One of the oldest medicinal herbs is in full use to this day …
The Latin name is Sambucus nigra, and in our traditional medicine, the boxwood is still called Elderberries. It grows everywhere, in humid and neglected places, but along roads and in yards. It blooms in May and June and matures in September, so this time is great to say two words about this medicinal herb.
The young leaves are harvested in April and May, and the flowers are harvested during flowering in May and June when they have a beautiful milky white color. Later in the summer they change their color and are no longer suitable for use. It is also important to note that flower collection is done in dry and sunny weather, otherwise, they change color quickly and lose quality.
Elders have antiviral, antioxidant and anti-carcinogenic effects. It is particularly rich in flavonoids that prevent cell damage. One of the most significant effects of elders tea is the stimulation of sweating and wetting, which comes from the ability to lower the thermoregulation center stimulation threshold. Tea can be made from leaves and flowers.
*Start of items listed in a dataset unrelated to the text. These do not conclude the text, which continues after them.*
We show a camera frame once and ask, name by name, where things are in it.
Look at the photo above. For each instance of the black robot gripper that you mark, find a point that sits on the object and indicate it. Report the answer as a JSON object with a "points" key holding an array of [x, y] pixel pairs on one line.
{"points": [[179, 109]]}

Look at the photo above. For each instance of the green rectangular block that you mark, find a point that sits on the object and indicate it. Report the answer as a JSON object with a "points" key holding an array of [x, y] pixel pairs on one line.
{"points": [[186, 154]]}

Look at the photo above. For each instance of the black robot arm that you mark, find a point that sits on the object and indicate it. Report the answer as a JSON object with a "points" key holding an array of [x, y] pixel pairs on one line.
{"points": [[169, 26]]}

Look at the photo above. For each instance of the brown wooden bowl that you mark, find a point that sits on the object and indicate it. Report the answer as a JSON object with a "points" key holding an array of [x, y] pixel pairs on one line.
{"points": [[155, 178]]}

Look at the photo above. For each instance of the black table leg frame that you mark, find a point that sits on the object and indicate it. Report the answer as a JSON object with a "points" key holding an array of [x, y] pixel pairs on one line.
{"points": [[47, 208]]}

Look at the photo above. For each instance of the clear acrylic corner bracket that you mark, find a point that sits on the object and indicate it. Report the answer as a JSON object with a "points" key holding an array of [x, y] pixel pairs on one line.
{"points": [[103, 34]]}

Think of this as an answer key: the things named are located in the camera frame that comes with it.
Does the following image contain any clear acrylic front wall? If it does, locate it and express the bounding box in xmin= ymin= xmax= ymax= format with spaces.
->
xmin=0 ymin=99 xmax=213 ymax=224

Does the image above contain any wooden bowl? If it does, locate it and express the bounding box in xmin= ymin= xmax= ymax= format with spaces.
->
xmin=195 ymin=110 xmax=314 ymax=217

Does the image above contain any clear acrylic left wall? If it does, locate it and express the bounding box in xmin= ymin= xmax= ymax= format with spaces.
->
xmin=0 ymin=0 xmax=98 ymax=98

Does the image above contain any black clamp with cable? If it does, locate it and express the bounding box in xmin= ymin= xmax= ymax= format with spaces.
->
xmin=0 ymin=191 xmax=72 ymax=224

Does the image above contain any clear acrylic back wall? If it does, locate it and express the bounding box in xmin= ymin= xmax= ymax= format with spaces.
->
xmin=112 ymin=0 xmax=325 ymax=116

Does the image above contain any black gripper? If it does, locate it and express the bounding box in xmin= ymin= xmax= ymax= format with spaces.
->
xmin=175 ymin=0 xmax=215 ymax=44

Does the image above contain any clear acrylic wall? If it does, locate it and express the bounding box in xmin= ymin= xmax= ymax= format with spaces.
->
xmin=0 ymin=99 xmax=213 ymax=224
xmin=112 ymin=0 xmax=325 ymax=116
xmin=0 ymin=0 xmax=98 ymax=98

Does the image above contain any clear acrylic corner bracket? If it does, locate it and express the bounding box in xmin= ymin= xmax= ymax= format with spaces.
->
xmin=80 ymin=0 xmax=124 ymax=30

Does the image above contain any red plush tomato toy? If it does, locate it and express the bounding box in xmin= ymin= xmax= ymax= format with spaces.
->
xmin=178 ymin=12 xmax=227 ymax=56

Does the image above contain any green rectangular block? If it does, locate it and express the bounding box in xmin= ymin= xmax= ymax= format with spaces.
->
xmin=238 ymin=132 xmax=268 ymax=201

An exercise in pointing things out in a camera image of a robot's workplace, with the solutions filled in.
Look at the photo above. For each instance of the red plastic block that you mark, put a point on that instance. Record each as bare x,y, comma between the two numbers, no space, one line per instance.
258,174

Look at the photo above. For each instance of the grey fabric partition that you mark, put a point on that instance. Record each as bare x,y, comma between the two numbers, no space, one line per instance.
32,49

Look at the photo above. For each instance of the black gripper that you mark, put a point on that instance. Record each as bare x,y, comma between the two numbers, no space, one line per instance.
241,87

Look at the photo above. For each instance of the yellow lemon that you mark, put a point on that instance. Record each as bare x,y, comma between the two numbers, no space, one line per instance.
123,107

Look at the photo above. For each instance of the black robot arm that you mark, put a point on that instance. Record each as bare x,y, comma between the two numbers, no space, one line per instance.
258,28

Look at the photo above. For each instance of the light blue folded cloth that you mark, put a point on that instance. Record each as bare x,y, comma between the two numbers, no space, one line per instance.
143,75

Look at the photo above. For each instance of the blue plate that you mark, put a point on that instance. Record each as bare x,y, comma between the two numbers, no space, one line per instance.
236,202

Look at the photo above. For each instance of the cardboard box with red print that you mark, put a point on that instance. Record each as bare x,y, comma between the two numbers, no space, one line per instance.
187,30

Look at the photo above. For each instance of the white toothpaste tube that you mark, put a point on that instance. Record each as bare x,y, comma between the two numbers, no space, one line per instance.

The positive effects of sweating are a decrease in body temperature and release of accumulated toxic substances, so this tea can be an effective therapy for all high-temperature associated diseases such as viral infections, influenza, colds, rheumatic diseases, bronchitis, in the early stages. lungs.
Studies have shown that elderberries can reduce symptoms and shorten the duration of the flu. Beverage tea is brewed so that 50 grams of fresh or dried flowers are sprinkled with 1 liter of water and left for about 10 minutes.
The tea is then drained and drank a few glasses a day.
Also used is the elderberries fruit, which matures in September. The fruits are in the form of berries and can be made into jam and wine. Vitamin C, rich in vitamin C and anthocyanins, is an effective medicine for relieving stomach cramps, gas and constipation, as it stimulates the work of the digestive tract.
Bean juice is a refreshing drink that anyone can drink on warm summer days. The recipe is as follows:
7 liters of water is boiled, then cooled. The flowers are put into the water together with 1 kg of sugar and juice of 7 lemons. Allow to stand for 1-2 days, then drain in bottles and drink after 6 weeks.
The recipe for elderberries syrup is a measure of approximately 4 liters of syrup – feel free to adjust the quantity to your liking. This means that 10 blossoms use one liter of water, one kilogram of sugar and one lemon, ie 100 blossoms will require 10 liters of water, 10 kilos of sugar and 10 lemons, preferably inhaled.
You will also need a larger container and more glass bottles with closures. As for the lighter variant of this recipe with less sugar, keep one in mind – sugar is a natural preservative, and by reducing its amount in preparation, you run the risk of short term syrup.
• 30 bosom flowers
• 3 liters of water
• 400 gr. lemon acid
• 3 lemons
• 3 kg of sugar
1. Soak the elderberries flowers in water, then add the citric acid and the lemon, chopped. Stir well and allow to stand for 24 hours in a cool, dark place.
2. The next day, drain the liquid, then add the sugar and mix well. Allow standing for another 24 hours, stirring occasionally.
3. After 48 hours, the syrup is ready for storage in glass bottles. This way you can keep the syrup from the elderberries for up to a year, well kept in a cool, dark place.
To make syrup from the elderberries, select the ripe black elders, and if there are any green beans, be sure to dispose of them as they are poisonous!
Wash and arrange them in a large jar, rows of fruits, sugar up. Cover the jar with gauze and let it ferment for about 2 weeks. Then drain in gauze and spread the mixture into smaller jars or bottles. Close and place in a dark and cool place.